- Born: Sydney Featherstone 16 November 1902 Darlington
- Died: 6 May 1984 (aged 81) Toowoomba, Queensland
- Occupation(s): painter, nurse
- Known for: film making

= Don Featherstone (filmmaker, 1902–1984) =

Australian filmmaker (1902–1984)

Sydney (Don) Featherstone (1902–1984) is known for his work as an amateur filmmaker in Australia, being awarded a British Empire Medal for services to cinephotography.

Featherstone was an awarded ambulance officer, receiving the insignia of the serving brother of the Order of St John in 1966.

From the 1920s to the 1980s Featherstone made 55 films across genre including fiction, travel, history, and documentary. His work was mainly focussed on the Darling Downs, and includes the 1954 royal visit. (Note: The official Australian Government film record of the visit to Toowoomba was lost in a plane crash.)

==Early life and education==
Featherstone was born on 16 November 1902 at Darlington, England.
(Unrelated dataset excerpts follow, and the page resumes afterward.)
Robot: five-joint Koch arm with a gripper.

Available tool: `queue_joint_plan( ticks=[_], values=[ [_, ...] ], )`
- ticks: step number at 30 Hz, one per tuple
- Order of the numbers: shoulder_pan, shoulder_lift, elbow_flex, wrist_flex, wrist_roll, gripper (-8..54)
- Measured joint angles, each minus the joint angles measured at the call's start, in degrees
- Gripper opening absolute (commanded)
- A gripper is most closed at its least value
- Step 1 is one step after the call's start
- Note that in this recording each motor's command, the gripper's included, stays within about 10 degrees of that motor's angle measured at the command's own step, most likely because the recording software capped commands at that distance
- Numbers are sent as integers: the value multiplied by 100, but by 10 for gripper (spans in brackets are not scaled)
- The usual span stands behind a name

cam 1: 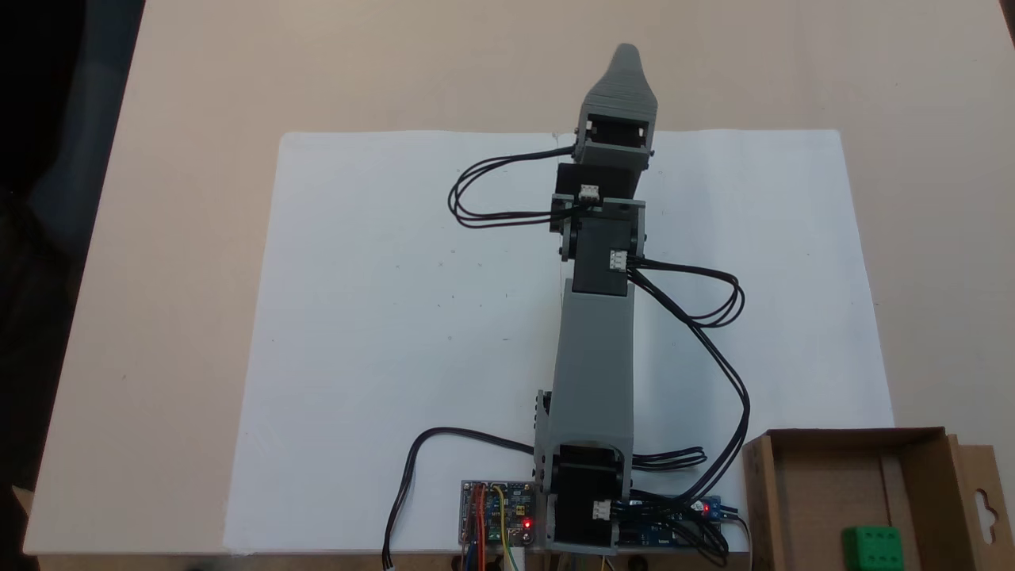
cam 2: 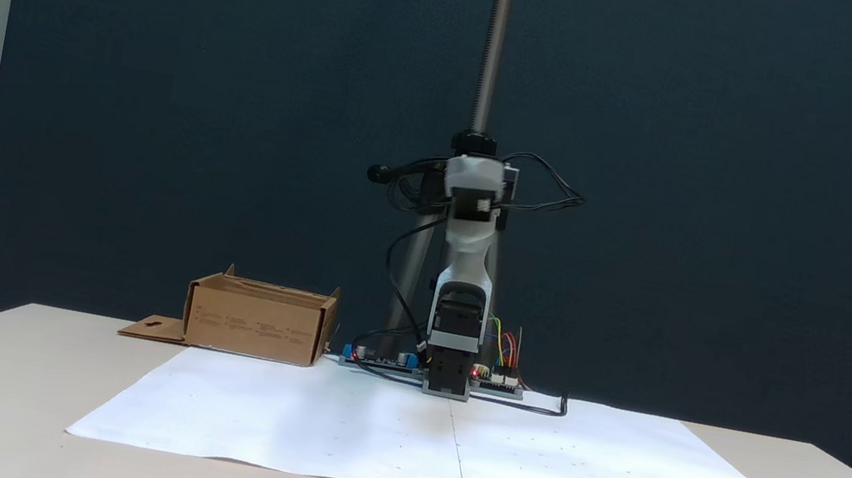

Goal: Grasp a green dice and put it in the bin.

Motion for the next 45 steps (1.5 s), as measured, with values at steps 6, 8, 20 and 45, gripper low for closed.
queue_joint_plan(
  ticks=[6,8,20,45],
  values=[
    [-193,501,1178,-976,-18,435],
    [-176,773,1793,-1336,-18,435],
    [-70,800,4667,-3331,-404,421],
    [-290,826,6583,-7875,-598,443]
  ],
)
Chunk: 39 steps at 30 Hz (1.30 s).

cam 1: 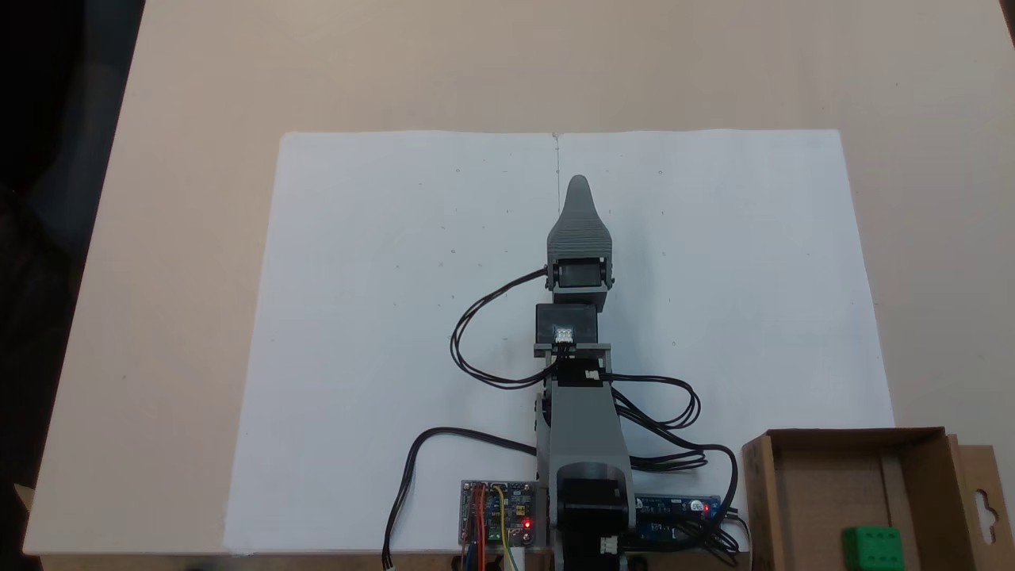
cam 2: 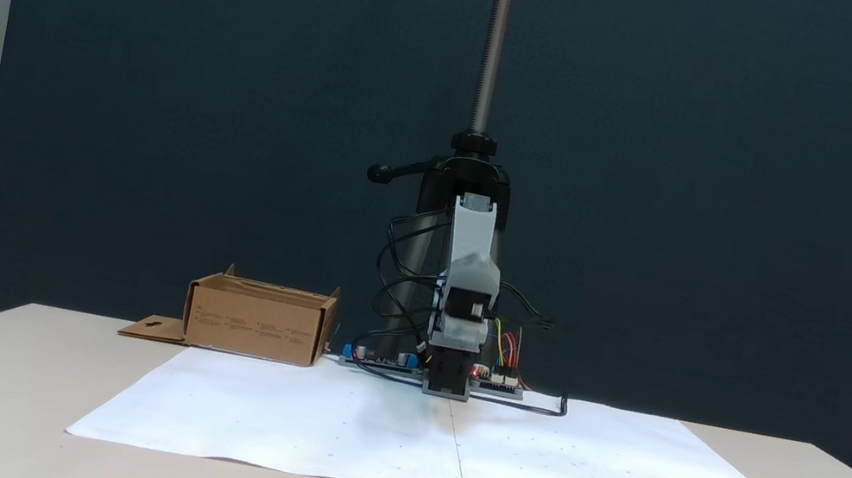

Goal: Grasp a green dice and put it in the bin.

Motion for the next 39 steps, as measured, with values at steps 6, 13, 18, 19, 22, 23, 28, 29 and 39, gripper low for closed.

He was the second of six sons. His father, Joseph Featherstone, was a railway shunter and an ambulanceman. His mother was Eliza Dorothy, née Moody.
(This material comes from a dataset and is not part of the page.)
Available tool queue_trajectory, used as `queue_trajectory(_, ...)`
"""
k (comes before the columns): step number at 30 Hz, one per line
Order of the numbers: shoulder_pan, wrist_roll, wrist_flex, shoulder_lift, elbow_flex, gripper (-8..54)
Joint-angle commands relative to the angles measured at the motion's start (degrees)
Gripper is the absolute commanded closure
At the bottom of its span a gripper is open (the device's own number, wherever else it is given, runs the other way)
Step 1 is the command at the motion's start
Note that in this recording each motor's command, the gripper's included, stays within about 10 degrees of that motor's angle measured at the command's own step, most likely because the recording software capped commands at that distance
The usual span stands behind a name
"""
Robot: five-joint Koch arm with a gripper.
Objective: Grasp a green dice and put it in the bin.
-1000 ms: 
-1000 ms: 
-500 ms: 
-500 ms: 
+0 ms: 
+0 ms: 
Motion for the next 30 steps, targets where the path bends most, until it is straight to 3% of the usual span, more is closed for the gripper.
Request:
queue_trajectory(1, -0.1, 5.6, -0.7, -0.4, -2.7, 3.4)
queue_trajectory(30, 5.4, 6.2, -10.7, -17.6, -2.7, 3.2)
Featherstone started school at Harrowgate Hill Primary School, Darlington. The family migrated to Toowoomba, Queensland in 1911, and Featherstone's education continued at Toowoomba East State School to 1914, when he left school at the age of 12.

His early employment was as a boot delivery-boy, then as a coach-trimmer and signwriter. Featherstone was nicknamed 'Don' to avoid confusion with another apprentice. He later worked in Brisbane and then returned to Toowoomba as a painter at the city's foundry in 1927.

==Adult life==
Featherstone was a member of two local entertainment groups, the Bohemian Club, including being its president, and the Merry Makers, and played steel guitar.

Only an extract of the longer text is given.